Monday, May 16, 2022 - 4:00pm to 5:00pm

Host: 

Location: 

Zoom - https://uci.zoom.us/j/97796361534

Abstract: We develop a new empirical Bayesian inference algorithm for solving a linear inverse problem given multiple measurement vectors (MMV) of  noisy observable data. Specifically, by exploiting the joint sparsity across the multiple measurements in the sparse domain of the underlying signal or image, we construct a new support informed prior. While a variety of applications can be modeled using this framework, our prototypical example comes from synthetic aperture radar (SAR) data, from which data are acquired from neighboring aperture windows.
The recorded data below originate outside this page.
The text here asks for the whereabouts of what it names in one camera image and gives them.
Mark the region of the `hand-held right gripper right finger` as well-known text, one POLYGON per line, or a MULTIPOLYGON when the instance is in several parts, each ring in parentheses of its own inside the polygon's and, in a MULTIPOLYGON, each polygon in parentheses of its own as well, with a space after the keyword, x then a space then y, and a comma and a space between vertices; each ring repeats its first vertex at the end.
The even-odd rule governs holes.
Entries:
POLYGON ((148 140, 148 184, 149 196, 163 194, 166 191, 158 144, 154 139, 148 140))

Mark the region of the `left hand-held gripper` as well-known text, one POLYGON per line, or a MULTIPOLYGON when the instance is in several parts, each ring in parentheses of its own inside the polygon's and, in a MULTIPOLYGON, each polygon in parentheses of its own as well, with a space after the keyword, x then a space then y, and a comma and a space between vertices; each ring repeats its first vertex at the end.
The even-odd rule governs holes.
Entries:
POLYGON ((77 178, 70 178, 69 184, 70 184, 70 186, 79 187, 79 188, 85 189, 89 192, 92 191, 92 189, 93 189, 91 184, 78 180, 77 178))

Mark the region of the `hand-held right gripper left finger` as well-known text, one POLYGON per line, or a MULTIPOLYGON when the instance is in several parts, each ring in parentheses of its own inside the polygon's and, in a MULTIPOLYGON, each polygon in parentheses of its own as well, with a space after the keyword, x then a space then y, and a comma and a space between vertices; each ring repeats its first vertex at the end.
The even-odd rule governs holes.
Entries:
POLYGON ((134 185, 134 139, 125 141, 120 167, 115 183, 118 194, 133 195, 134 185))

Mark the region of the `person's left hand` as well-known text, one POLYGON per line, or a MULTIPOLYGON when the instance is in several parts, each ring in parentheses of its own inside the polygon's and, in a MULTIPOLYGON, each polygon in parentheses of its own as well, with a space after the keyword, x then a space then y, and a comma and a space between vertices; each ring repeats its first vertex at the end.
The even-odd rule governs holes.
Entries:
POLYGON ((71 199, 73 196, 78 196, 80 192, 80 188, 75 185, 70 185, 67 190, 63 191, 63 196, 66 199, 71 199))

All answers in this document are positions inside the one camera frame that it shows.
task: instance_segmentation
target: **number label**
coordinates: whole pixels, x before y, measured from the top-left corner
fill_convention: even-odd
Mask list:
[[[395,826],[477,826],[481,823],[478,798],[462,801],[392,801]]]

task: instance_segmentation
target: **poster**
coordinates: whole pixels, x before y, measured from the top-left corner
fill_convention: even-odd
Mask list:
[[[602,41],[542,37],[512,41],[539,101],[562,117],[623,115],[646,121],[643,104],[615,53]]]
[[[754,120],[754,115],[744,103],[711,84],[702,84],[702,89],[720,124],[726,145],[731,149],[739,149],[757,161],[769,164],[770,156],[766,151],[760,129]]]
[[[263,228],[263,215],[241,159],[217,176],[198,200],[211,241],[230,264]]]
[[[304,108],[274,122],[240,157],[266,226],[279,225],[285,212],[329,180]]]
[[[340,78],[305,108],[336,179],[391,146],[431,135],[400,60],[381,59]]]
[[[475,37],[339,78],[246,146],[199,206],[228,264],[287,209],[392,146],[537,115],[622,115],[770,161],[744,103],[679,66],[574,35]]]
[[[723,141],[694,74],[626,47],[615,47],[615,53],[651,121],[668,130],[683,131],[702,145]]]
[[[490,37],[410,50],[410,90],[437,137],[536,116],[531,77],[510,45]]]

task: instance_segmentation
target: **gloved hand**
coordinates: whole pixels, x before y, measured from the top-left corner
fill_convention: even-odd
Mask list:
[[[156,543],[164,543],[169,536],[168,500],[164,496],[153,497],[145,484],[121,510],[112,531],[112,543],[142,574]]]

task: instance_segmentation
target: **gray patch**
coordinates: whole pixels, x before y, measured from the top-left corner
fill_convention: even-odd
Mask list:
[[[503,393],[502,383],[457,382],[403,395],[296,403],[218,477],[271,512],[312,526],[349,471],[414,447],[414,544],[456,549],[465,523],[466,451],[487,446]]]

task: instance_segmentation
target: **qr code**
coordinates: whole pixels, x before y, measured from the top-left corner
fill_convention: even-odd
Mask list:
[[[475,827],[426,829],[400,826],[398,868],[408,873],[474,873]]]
Hence a good test case is to consider the observations modeled as noisy Fourier samples. Our numerical experiments demonstrate that using the support informed prior not only improves accuracy of the recovery, but also reduces the uncertainty in the posterior when compared to standard sparsity producing priors.
This is joint work with Theresa Scarnati formerly of the Air Force Research Lab Wright Patterson and now working at Qualis Corporation in Huntsville, AL, and Jack Zhang, a 2020 bachelor degree recipient at Dartmouth College now enrolled in the University of Minnesota’s PhD program in mathematics.